Autorin spricht über ihren neuen Krimi „Schwanenritter“
„Sex and Crime“ am Chiemsee: Alma Bayer führt tief in die Abgründe menschlicher Seelen
In ihrem neuen Roman „Schwanenritter“, der im Chiemgau spielt, begibt sich Autorin Alma Bayer in die tiefen Abgründe der menschlichen Seele. Was es mit einer Orgie im Schloss und den Gugelmännern auf sich hat, verrät sie im OVB-Interview.
Prien – Karrieresüchtige Journalisten, die auch Sex zum Erreichen ihrer Ziele einsetzen, eine vom Leben enttäuschte Heldin, geheimnisvolle Guglmänner, der Schwanenritter-Geheimbund und natürlich Märchenkönig König Ludwig II. bilden die Zutaten für den unterhaltsamen Kriminalroman „Schwanenritter“, der eine andere Seite des Chiemgaus zeigt. Ob Frauen oder Männer mehr auf „Sex and Crime“ abfahren und ob man als Bekannter einer Autorin auf der Hut sein muss, hat das OVB im Interview mit Autorin Alma Bayer ergründet.
„Inmitten des Lebens sind wir vom Tode umfangen.“ so lautet das Motto des Geheimbunds der bayerischen Guglmänner, die fest davon überzeugt sind, dass König Ludwig II. ermordet wurde und sein Antlitz am liebsten auf der Kampenwand in Stein gemeißelt sehen würde. Wie sind sie darauf gestoßen?
Alma Bayer: In Bayern ist das Erbe von König Ludwig II. sehr präsent. Gerade im Chiemgau kommt man am Kini nicht vorbei. Und damit auch an den Guglmännern mit ihren schwarzen Masken. Ich finde es einfach spannend, wenn eine Geschichte mehrere Ebenen hat und einen Bezug zur Wirklichkeit. Und von der haben die Guglmänner ja ihre ganz eigene Vorstellung.
Sind Sie denn schon mal einem Guglmann begegnet?
Bayer: Ich würde jetzt gerne sagen ja, aber er hat sich nicht zu erkennen gegeben (lacht).
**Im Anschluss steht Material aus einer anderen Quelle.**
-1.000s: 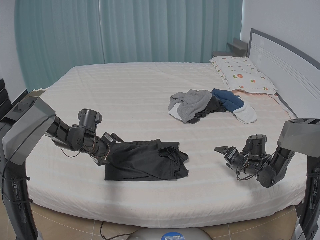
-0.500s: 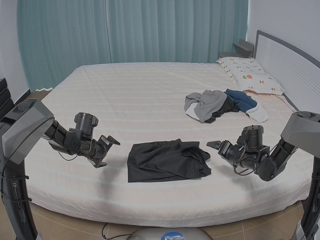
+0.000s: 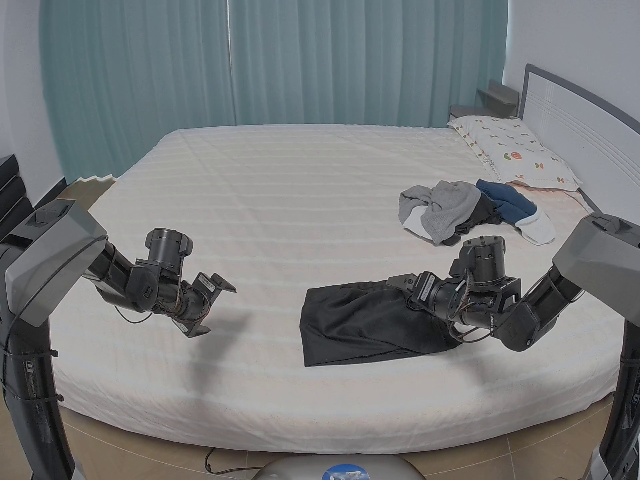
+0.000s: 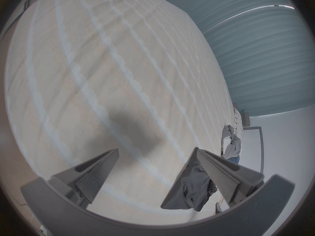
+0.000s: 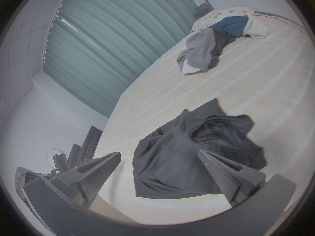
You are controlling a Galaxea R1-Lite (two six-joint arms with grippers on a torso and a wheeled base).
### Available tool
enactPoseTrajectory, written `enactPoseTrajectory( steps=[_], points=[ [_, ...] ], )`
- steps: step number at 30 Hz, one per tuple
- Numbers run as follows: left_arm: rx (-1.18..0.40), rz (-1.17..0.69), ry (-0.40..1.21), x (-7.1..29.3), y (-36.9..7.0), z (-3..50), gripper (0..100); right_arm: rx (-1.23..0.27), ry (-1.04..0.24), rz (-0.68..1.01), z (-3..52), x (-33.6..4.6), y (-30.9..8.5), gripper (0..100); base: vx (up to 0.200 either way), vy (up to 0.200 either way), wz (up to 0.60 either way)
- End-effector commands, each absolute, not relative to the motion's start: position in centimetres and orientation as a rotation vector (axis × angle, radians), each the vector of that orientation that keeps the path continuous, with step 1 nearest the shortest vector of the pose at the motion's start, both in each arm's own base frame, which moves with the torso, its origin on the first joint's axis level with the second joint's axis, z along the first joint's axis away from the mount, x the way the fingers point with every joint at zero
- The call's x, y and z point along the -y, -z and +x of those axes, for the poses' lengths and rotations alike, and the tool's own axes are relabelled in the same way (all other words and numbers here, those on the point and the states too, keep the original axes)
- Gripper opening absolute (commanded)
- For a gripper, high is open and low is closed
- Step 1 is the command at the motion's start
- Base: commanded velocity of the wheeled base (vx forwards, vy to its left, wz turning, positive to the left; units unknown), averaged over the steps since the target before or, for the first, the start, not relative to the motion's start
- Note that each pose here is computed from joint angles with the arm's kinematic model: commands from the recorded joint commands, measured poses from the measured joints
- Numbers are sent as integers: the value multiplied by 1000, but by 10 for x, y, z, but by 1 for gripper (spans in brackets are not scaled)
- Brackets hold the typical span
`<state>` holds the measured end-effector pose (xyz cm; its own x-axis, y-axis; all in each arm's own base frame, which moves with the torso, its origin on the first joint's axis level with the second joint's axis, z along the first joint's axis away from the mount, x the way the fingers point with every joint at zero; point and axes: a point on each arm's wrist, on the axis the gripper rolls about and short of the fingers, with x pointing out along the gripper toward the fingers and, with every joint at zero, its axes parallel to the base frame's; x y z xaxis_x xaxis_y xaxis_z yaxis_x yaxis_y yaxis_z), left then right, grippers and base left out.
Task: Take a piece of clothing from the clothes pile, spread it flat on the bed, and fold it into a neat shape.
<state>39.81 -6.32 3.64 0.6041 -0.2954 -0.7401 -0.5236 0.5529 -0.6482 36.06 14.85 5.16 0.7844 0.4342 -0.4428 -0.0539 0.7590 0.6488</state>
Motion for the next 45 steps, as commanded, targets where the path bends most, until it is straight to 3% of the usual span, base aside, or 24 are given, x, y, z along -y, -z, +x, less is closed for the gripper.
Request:
enactPoseTrajectory(
  steps=[1,28,45],
  points=[
    [-945,-1012,-161,64,-32,395,100,-649,-274,650,370,-158,-36,100,0,0,0],
    [-932,-1012,-156,64,-30,395,100,-700,-203,614,395,-154,-7,100,44,0,0],
    [-927,-1001,-165,65,-29,396,100,-653,-57,647,424,-103,10,100,0,0,0]
  ],
)
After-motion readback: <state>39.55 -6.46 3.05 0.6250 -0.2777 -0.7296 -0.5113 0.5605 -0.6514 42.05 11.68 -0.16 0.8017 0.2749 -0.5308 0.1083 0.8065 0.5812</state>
Ihr näheres Umfeld muss ständig auf der Hut sein, oder?
Bayer: (lachend) Wie meinen Sie das jetzt?
Na, sonst findet man sich doch allzu leicht als Romanfigur in einem ihrer Bücher wieder, oder?
Bayer: Das Gegenteil ist der Fall: Ich versuche darauf zu achten, dass sich Freunde und Bekannte nicht wiedererkennen. Allerdings erlebe ich immer wieder, dass meine phantasievollsten Erfindungen von der Realität überholt werden. Oft genug treffe ich Tage oder Wochen später Personen, die genau wie beschrieben sind, ohne sie vorher gekannt zu haben. Gerade bei den Vorgängerromanen ist mir das öfter passiert. Dort wird mal ein Leichenteil in einer Plastiktüte durch Rosenheim transportiert. Und was mache ich? Wochen später laufe ich selbst mit einer Leiche durch die Stadt – eine Taube hat Suizid an meinem Fenster verübt und ich wollte sie nicht einfach in die Tonne schmeißen, also habe ich mich auf die Suche nach einem idyllischeren Ort gemacht (lacht).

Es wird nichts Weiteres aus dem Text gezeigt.